§ **What is needed**:
Directions for the data below: repeat exactly the lines from the one with "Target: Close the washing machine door" through the one with "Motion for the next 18", both included, and omit all pictures.

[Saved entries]
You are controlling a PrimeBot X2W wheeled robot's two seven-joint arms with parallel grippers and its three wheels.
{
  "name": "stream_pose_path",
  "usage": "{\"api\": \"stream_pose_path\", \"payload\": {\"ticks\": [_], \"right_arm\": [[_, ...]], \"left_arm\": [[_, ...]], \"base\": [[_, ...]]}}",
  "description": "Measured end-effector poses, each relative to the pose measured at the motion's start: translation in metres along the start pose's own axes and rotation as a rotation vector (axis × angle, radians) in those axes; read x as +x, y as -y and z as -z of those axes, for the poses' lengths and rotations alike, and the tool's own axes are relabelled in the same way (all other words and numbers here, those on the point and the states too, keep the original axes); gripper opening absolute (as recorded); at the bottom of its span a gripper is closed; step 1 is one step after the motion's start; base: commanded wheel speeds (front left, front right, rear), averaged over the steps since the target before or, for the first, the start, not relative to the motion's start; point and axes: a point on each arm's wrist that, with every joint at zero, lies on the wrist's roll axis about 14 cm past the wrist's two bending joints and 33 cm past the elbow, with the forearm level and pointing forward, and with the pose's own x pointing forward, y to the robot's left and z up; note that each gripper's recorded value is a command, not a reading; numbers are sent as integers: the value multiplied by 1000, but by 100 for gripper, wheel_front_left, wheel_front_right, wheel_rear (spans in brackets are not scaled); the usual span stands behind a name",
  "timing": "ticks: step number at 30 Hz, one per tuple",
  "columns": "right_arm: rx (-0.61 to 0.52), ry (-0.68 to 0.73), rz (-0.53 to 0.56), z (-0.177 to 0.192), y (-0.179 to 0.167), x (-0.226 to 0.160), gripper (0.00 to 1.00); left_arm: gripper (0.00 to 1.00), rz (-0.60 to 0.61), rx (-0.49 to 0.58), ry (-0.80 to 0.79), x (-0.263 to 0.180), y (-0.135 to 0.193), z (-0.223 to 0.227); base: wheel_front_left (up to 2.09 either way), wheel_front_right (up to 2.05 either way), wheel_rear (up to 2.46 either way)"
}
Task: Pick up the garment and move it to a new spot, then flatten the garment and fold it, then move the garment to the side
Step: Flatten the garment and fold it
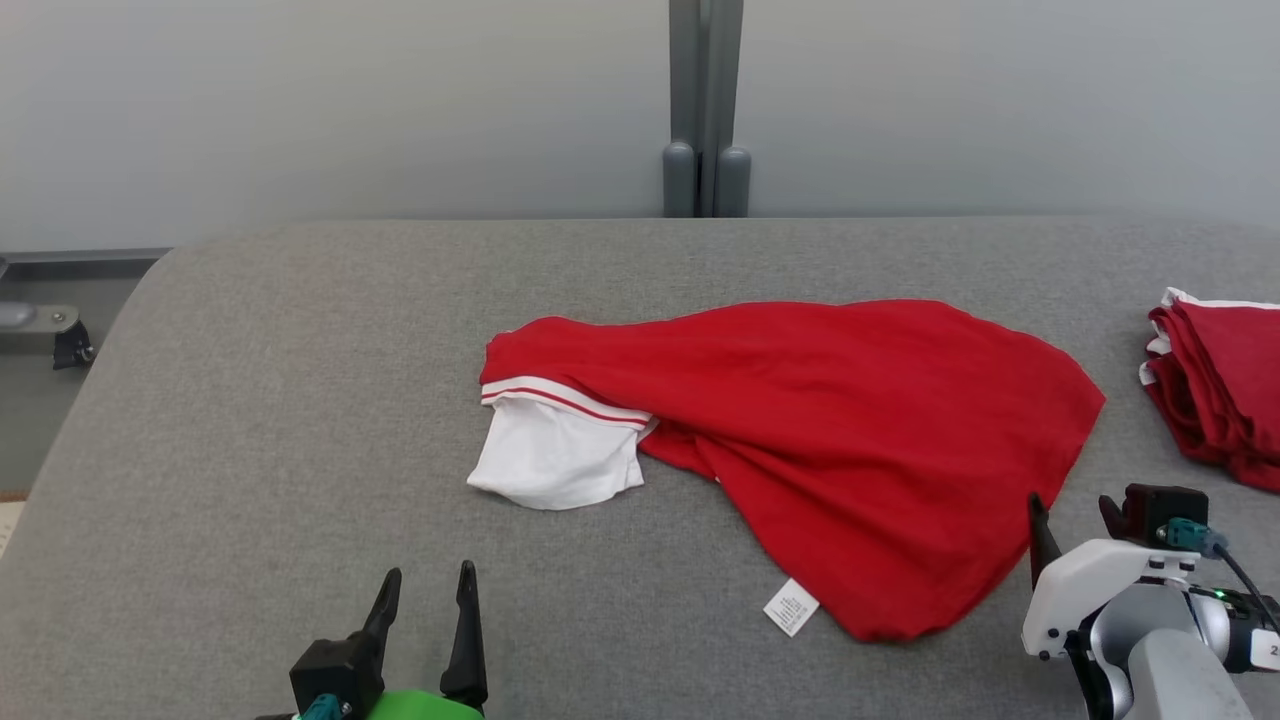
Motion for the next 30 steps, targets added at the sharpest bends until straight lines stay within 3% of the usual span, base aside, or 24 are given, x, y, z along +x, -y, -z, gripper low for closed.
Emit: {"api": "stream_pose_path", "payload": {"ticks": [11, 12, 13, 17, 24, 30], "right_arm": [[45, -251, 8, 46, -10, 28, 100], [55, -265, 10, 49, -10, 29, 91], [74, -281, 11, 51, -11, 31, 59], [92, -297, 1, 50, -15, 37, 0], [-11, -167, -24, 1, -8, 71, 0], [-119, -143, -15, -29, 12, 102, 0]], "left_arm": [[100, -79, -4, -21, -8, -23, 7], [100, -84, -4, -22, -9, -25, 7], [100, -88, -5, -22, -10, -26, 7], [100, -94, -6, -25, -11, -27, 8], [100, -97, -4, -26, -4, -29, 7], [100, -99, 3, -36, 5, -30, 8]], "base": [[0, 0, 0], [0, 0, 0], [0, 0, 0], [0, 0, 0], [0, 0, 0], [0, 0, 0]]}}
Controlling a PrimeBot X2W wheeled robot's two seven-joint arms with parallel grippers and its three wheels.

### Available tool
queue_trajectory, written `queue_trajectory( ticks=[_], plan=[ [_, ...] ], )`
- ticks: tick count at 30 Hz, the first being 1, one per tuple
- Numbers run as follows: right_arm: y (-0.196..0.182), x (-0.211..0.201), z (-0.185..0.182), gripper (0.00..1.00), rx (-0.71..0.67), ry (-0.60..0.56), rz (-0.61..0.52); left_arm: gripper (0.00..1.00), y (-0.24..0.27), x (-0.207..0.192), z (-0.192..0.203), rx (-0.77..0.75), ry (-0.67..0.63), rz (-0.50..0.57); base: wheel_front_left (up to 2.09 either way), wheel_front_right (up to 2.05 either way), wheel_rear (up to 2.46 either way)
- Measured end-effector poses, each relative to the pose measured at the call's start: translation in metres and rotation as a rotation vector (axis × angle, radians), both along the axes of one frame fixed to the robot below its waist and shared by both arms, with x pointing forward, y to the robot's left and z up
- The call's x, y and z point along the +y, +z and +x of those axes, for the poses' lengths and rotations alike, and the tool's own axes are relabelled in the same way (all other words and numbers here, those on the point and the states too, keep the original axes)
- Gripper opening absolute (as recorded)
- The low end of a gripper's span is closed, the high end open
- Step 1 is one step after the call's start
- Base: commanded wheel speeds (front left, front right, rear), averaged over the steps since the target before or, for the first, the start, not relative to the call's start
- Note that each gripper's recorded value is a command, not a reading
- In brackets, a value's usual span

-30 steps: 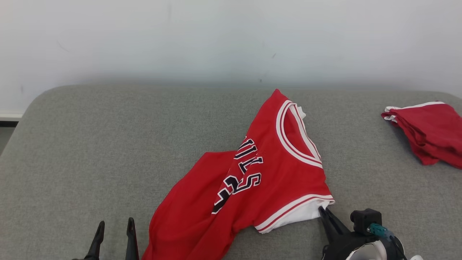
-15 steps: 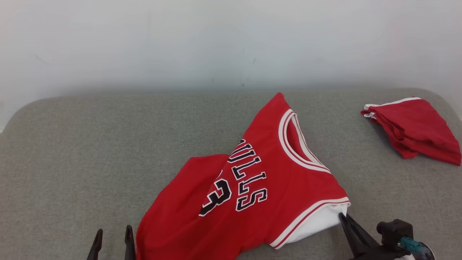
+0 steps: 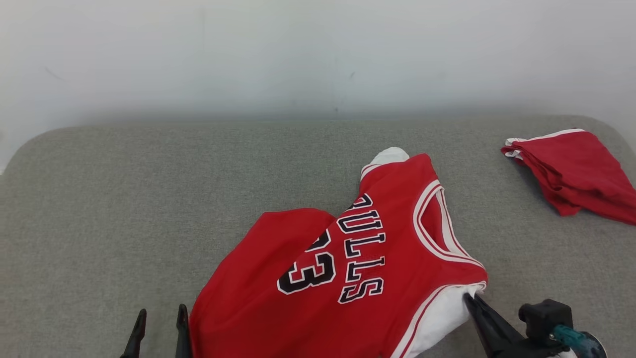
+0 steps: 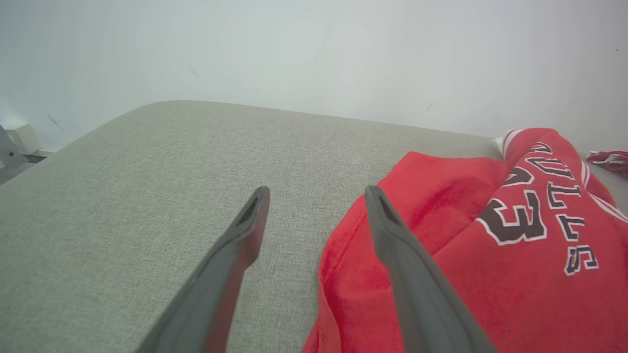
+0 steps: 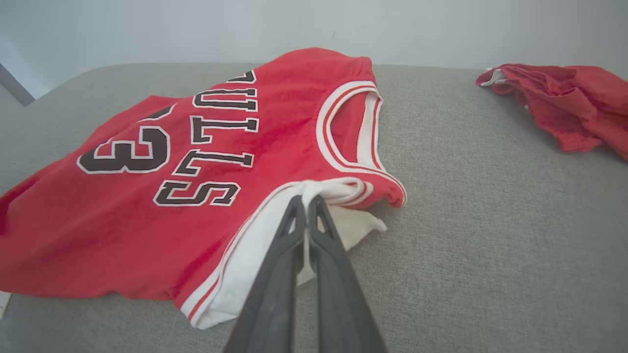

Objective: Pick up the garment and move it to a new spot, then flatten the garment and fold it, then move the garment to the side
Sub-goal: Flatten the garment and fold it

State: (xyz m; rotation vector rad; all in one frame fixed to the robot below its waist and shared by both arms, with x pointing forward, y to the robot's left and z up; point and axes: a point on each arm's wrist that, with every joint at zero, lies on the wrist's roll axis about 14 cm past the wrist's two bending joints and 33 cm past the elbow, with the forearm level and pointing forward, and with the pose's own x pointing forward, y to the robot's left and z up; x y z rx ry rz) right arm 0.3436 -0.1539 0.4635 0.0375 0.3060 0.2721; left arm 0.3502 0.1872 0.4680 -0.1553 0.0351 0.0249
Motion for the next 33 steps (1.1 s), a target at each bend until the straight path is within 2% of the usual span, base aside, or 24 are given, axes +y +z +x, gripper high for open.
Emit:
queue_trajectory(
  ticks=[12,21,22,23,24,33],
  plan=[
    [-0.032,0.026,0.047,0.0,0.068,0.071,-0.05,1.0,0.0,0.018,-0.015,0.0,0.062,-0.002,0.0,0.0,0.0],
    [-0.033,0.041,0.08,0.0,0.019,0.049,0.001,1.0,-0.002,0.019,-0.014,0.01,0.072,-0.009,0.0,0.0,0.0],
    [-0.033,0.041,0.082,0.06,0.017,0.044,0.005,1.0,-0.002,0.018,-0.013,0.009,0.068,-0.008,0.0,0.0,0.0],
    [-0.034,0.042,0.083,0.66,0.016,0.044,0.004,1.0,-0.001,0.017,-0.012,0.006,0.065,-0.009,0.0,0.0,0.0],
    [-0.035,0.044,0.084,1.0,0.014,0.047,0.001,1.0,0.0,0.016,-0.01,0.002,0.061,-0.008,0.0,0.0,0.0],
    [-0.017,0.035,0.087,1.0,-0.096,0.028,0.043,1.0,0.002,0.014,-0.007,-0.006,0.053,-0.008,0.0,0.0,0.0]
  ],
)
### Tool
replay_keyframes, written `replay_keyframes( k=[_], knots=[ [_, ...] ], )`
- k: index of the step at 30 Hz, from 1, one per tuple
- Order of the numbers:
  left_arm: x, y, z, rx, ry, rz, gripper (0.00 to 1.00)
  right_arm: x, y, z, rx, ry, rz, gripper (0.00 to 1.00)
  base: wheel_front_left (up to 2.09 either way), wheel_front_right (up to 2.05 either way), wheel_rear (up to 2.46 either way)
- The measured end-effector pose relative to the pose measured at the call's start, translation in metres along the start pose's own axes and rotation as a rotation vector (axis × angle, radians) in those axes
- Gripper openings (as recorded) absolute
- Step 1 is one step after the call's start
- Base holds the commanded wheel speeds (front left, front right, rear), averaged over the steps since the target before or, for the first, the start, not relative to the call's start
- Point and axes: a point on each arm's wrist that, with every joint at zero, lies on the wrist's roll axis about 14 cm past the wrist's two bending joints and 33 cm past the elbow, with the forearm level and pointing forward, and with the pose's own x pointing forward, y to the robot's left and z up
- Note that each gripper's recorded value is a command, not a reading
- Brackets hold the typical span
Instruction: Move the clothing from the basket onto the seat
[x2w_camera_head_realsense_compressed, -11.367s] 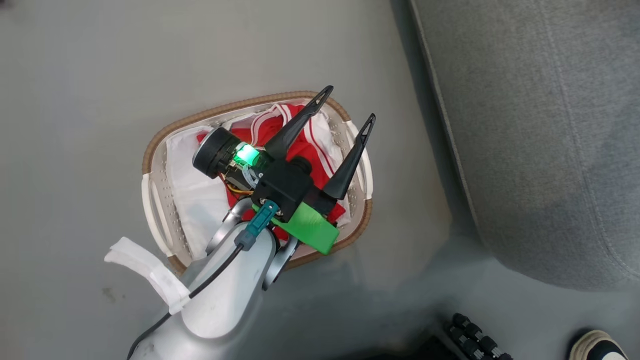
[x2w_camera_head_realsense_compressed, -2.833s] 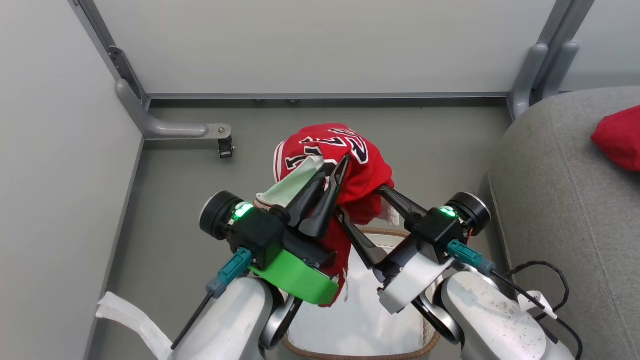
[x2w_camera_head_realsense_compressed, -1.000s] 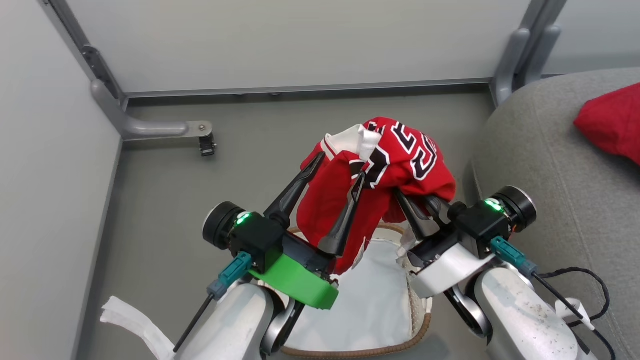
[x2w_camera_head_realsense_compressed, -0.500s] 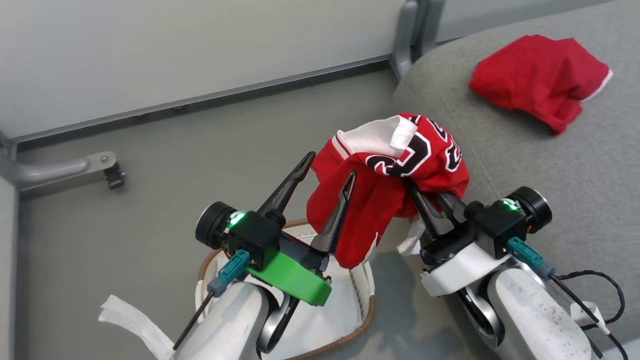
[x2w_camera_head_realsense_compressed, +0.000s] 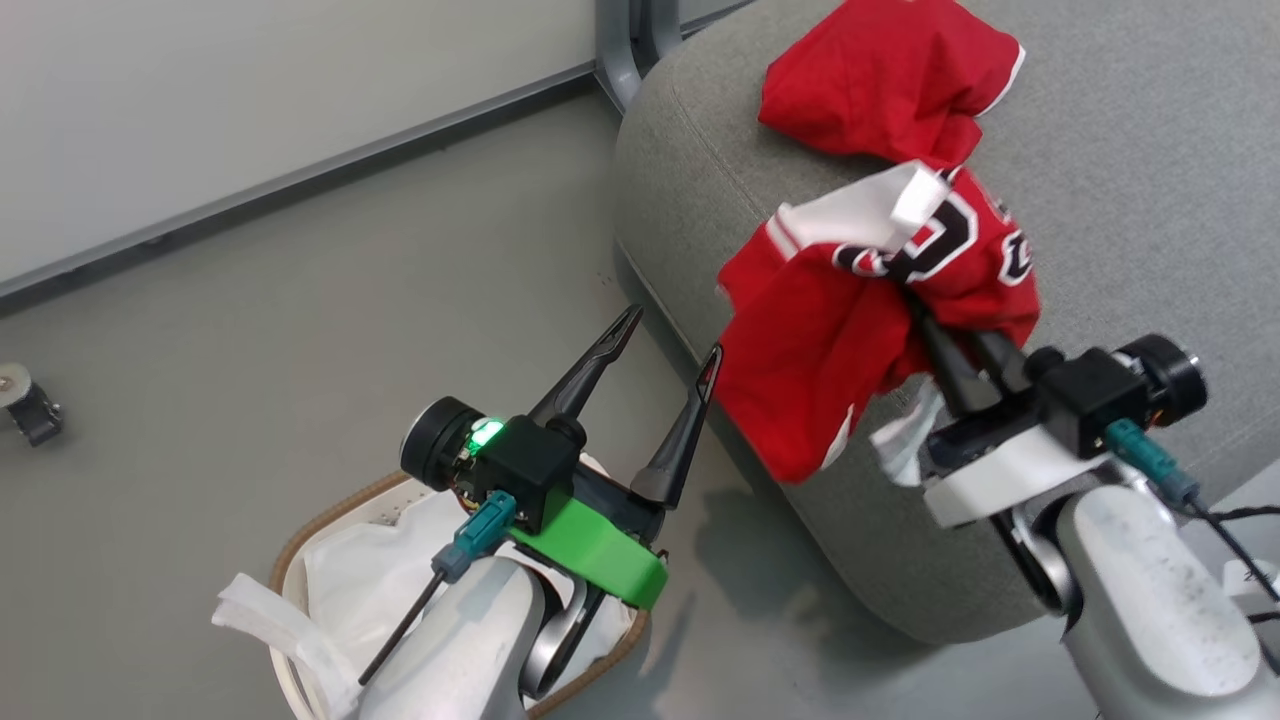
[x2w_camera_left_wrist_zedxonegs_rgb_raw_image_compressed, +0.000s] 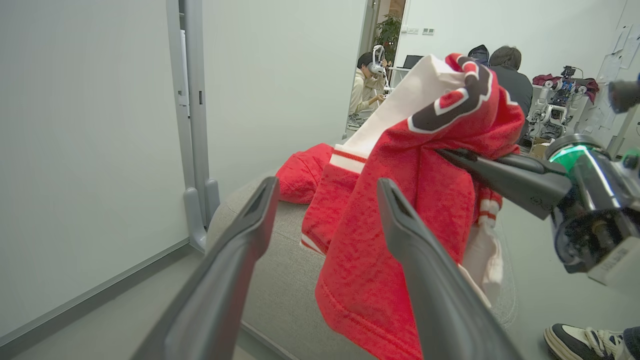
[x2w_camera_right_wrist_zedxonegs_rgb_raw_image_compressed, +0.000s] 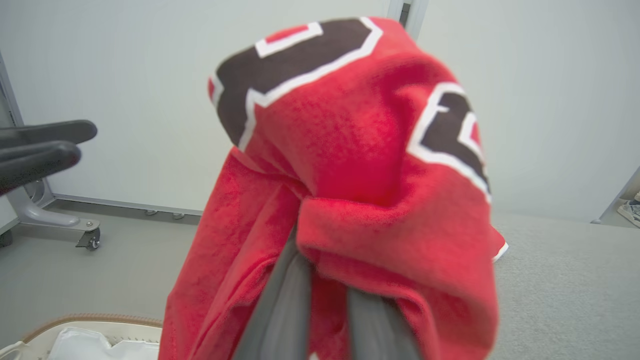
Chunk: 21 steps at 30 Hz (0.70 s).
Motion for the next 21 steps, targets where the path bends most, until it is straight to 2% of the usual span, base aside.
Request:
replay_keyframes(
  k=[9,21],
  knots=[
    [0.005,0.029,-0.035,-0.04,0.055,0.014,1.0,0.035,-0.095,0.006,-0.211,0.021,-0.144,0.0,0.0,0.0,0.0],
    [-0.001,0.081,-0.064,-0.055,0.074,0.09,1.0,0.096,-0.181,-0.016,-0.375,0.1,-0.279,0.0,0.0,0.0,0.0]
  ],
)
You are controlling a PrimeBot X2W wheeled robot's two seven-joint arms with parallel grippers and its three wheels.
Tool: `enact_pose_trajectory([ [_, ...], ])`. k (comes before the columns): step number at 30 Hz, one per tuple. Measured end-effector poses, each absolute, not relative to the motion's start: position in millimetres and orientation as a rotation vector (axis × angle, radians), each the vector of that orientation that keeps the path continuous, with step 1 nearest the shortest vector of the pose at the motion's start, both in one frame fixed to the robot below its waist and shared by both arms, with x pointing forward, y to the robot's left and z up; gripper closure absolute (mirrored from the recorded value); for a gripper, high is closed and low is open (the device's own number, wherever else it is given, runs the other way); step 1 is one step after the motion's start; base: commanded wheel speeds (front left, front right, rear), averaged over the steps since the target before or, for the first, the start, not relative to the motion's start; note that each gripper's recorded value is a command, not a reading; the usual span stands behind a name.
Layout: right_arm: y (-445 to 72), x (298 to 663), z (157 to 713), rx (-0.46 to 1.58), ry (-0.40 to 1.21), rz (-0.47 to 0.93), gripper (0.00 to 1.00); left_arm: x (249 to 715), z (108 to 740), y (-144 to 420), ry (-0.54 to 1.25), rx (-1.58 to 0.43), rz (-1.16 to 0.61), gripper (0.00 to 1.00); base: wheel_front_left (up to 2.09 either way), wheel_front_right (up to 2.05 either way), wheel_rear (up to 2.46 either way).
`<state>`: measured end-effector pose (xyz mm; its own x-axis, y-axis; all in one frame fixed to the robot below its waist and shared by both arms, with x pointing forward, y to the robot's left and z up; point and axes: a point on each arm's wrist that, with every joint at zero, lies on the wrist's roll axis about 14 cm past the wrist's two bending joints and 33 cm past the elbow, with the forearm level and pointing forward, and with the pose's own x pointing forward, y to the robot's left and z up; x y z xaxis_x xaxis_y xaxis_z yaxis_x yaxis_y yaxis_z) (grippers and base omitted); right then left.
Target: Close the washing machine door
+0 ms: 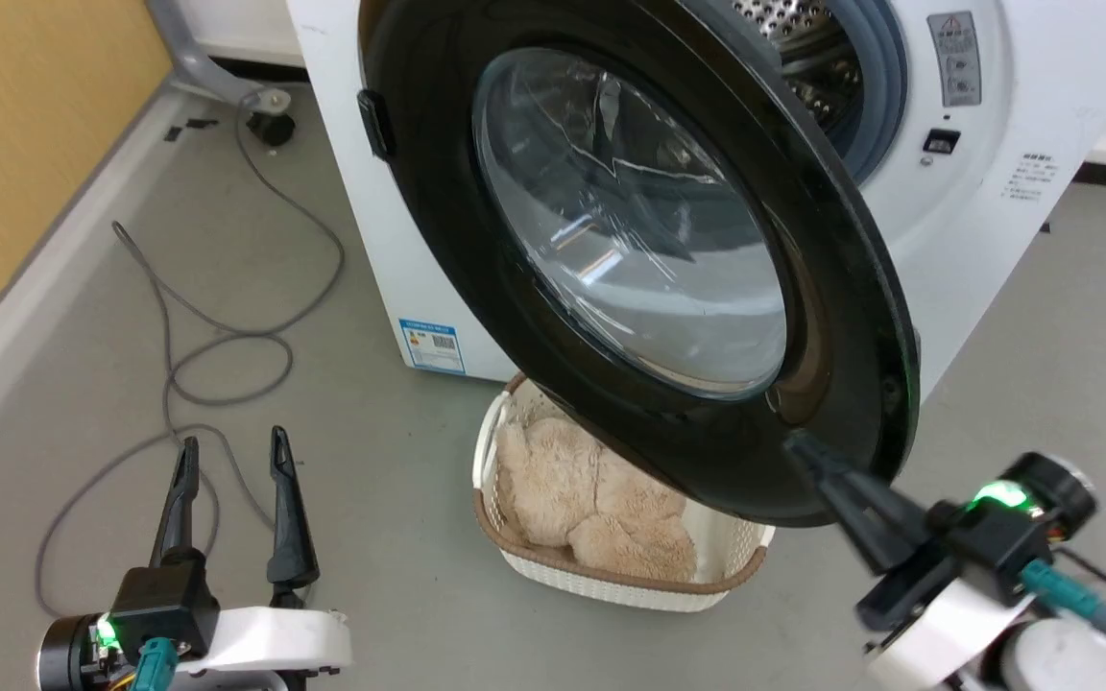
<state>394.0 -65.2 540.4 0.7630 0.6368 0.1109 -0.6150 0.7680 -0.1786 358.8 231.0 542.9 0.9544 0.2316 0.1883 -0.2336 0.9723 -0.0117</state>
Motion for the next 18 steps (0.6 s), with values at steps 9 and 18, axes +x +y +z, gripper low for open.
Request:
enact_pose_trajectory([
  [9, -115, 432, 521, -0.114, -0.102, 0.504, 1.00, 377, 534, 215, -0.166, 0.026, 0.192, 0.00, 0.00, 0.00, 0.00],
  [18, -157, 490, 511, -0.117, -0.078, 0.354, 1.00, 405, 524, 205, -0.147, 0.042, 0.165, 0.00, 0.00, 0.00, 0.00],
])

§ **Solution to the problem**:
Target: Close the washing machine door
+0 ms: 
<state>394.0 -65.2 540.4 0.7630 0.6368 0.1109 -0.6150 0.7680 -0.1786 358.8 231.0 542.9 0.9544 0.2316 0.1883 -0.2336 0.9723 -0.0117</state>
Motion for the next 18 steps (0.6 s), with values at steps 9 and 18, axes +x +y +z, gripper low for open.

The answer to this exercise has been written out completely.